> **TASK**: Set down every line of the data, unchanged and complete.

> **DATA UNDER STUDY**:
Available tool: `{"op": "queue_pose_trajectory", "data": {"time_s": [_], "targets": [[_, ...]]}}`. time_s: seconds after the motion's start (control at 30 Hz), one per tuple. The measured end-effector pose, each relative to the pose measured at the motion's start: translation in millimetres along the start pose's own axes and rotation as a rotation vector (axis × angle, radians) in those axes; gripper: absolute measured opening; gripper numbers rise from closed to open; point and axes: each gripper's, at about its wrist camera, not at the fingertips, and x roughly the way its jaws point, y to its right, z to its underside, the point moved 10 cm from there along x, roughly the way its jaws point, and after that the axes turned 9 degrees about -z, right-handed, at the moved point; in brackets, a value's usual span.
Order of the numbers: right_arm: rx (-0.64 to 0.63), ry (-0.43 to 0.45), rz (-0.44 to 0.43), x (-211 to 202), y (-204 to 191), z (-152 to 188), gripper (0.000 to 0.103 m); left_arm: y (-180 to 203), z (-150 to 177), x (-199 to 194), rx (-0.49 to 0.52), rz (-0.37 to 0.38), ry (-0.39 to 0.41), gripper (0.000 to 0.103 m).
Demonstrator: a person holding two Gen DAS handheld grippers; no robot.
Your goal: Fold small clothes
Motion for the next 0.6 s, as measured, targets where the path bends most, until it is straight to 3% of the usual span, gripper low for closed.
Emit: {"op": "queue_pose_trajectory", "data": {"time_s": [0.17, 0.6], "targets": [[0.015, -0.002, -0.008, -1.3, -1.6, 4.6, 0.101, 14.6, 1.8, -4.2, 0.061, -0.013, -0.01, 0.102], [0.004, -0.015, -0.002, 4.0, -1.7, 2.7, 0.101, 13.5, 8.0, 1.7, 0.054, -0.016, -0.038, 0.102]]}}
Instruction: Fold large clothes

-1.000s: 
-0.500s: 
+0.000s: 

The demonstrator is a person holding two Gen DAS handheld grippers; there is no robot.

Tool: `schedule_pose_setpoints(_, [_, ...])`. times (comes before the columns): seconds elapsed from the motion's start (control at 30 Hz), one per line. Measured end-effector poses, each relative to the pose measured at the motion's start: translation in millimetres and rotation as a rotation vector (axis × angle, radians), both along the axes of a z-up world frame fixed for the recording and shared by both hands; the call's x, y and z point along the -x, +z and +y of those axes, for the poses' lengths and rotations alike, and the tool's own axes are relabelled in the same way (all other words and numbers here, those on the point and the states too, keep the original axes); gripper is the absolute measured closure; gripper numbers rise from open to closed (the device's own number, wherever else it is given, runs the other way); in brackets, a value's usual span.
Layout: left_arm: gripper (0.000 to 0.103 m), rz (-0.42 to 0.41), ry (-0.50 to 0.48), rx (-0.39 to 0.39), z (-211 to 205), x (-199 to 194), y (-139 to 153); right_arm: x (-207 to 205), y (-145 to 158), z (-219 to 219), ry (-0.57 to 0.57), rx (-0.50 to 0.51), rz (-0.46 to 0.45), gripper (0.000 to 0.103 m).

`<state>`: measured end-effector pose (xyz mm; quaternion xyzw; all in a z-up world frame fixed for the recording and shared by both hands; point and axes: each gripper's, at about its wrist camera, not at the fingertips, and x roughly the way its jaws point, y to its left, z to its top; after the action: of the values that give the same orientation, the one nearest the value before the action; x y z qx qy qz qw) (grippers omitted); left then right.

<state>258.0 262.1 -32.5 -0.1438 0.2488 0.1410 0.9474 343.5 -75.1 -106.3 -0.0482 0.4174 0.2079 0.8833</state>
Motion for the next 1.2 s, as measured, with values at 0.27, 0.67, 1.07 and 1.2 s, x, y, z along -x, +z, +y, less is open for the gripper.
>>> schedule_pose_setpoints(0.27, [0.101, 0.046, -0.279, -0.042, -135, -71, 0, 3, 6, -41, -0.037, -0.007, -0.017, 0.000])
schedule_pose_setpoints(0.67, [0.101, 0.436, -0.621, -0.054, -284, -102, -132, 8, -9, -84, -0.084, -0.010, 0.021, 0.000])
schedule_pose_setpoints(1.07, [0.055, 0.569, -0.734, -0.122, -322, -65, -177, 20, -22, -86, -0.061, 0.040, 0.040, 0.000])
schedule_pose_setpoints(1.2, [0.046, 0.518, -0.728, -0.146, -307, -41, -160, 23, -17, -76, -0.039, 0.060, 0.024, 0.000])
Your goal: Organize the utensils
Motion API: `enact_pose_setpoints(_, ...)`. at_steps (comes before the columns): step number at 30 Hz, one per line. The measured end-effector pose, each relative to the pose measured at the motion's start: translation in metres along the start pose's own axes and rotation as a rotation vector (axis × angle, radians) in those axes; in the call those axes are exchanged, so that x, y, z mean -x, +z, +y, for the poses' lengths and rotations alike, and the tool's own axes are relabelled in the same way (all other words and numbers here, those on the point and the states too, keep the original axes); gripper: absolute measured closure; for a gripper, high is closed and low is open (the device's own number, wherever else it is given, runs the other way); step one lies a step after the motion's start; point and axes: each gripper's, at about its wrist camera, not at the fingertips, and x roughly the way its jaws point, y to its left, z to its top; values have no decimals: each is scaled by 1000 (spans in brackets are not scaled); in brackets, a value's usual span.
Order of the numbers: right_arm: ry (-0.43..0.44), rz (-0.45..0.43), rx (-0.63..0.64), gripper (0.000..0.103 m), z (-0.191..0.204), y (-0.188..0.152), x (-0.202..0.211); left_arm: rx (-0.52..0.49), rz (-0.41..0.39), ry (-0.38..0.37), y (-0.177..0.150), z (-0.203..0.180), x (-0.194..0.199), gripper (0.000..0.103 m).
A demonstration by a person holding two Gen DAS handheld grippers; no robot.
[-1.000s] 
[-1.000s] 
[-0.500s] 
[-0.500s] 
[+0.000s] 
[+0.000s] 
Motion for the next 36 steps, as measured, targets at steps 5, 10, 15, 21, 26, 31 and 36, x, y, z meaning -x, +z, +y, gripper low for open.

> **YOUR RESPONSE**:
Available tool: `{"op": "queue_pose_trajectory", "data": {"time_s": [_], "targets": [[_, ...]]}}`. time_s: seconds after the motion's start (control at 30 Hz), one per tuple. The measured end-effector pose, each relative to the pose measured at the motion's start: translation in millimetres along the start pose's own axes and rotation as a rotation vector (axis × angle, radians) in those axes; gripper: absolute measured opening; gripper numbers rise from closed to open; point and axes: each gripper's, at about its wrist camera, not at the fingertips, and x roughly the way its jaws point, y to its right, z to its underside, the point moved 10 cm from there along x, roughly the way its jaws point, and after that the axes turned 9 degrees about -z, right-handed, at the moved point; in brackets, a value's usual span.
Order of the numbers: right_arm: rx (-0.64 to 0.63), ry (-0.43 to 0.45), rz (-0.44 to 0.43), x (-211 to 202), y (-204 to 191), z (-152 to 188), gripper (0.000 to 0.103 m); left_arm: y (-180 to 203), z (-150 to 177), x (-199 to 194), rx (-0.49 to 0.52), rz (-0.37 to 0.38), ry (-0.39 to 0.41), gripper (0.000 to 0.103 m).
Demonstrator: a person holding two Gen DAS handheld grippers; no robot.
Your goal: Fold small clothes
Motion for the next 0.6 s, as measured, targets where the path bends most, until it is straight to 3% of the usual span, gripper low for closed.
Emit: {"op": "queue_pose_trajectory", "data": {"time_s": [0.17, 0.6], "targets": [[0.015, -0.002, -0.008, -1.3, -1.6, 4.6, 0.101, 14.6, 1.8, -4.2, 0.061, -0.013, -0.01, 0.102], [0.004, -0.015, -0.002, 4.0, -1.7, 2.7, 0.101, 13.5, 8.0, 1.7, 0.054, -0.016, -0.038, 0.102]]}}
Instruction: Fold large clothes

-1.000s: 
-0.500s: 
+0.000s: 

The demonstrator is a person holding two Gen DAS handheld grippers; there is no robot.

Tool: `schedule_pose_setpoints(_, [_, ...])`. times (comes before the columns): seconds elapsed from the motion's start (control at 30 Hz), one per line. Measured end-effector poses, each relative to the pose measured at the motion's start: translation in millimetres and rotation as a rotation vector (axis × angle, radians), both along the axes of a z-up world frame fixed for the recording and shared by both hands; the call's x, y and z point along the -x, +z and +y of those axes, for the poses' lengths and rotations alike, and the tool's own axes are relabelled in the same way (all other words and numbers here, those on the point and the states too, keep the original axes); gripper is the absolute measured closure; gripper numbers rise from open to closed (the device's own number, wherever else it is given, runs the other way); in brackets, a value's usual span.
Layout: left_arm: gripper (0.000 to 0.103 m), rz (-0.42 to 0.41), ry (-0.50 to 0.48), rx (-0.39 to 0.39), z (-211 to 205), x (-199 to 194), y (-139 to 153); right_arm: x (-207 to 205), y (-145 to 158), z (-219 to 219), ry (-0.57 to 0.57), rx (-0.50 to 0.51), rz (-0.46 to 0.45), gripper (0.000 to 0.103 m).

`<state>`: measured end-effector pose (xyz mm; quaternion xyzw; all in a z-up world frame fixed for the recording and shared by both hands; point and axes: each gripper's, at about its wrist camera, not at the fingertips, and x roughly the way its jaws point, y to its left, z to its top; after the action: of the values that give the same orientation, the one nearest the value before the action; x y z qx qy qz qw) (grippers omitted); left then right.

<state>258.0 262.1 -32.5 -0.1438 0.2488 0.1410 0.9474 343.5 -75.1 -106.3 -0.0482 0.4174 0.2079 0.8833</state>
Motion for the next 1.2 s, as measured, with values at 0.27, 0.67, 1.07 and 1.2 s, x, y, z along -x, +z, +y, less is open for the gripper.
>>> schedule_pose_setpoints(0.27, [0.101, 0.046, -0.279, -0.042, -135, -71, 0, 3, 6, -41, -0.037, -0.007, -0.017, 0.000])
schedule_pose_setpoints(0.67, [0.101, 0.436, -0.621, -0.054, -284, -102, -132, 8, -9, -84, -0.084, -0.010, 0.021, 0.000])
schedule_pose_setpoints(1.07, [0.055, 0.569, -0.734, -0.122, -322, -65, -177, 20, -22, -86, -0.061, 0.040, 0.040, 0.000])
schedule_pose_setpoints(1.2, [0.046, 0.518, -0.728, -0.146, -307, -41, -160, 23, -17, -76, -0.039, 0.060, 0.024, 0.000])
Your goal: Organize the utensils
Motion API: `enact_pose_setpoints(_, ...)`. at_steps (comes before the columns): step number at 30 Hz, one per line. The measured end-effector pose, each relative to the pose measured at the motion's start: translation in metres along the start pose's own axes and rotation as a rotation vector (axis × angle, radians) in those axes; in the call those axes are exchanged, so that x, y, z mean -x, +z, +y, for the poses' lengths and rotations alike, and the tool's own axes are relabelled in the same way (all other words and numbers here, those on the point and the states too, keep the original axes); gripper: absolute measured closure; for a gripper, high is closed and low is open (the device's own number, wherever else it is given, runs the other way); step one lies a step after the motion's start; point and axes: each gripper's, at about its wrist camera, not at the fingertips, and x roughly the way its jaws point, y to its left, z to its top; values have no decimals: each is scaled by 1000 (spans in brackets are not scaled); in brackets, a value's usual span.
Order of the numbers: right_arm: ry (-0.43..0.44), rz (-0.45..0.43), rx (-0.63..0.64), gripper (0.000..0.103 m), z (-0.191..0.204), y (-0.188..0.152), x (-0.202..0.211); left_arm: rx (-0.52..0.49), rz (-0.41..0.39), ry (-0.38..0.37), y (-0.177..0.150), z (-0.203..0.180), x (-0.194..0.199), gripper (0.000..0.103 m).
A demonstration by a person holding two Gen DAS handheld grippers; no robot.
[-1.000s] 
[-1.000s] 
[-0.500s] 
[-0.500s] 
[+0.000s] 
[+0.000s] 
Motion for the next 36 steps, as measured, targets at steps 5, 10, 15, 21, 26, 31 and 36, x, y, z meaning -x, +z, +y, gripper low for open.

There is nothing further to the answer.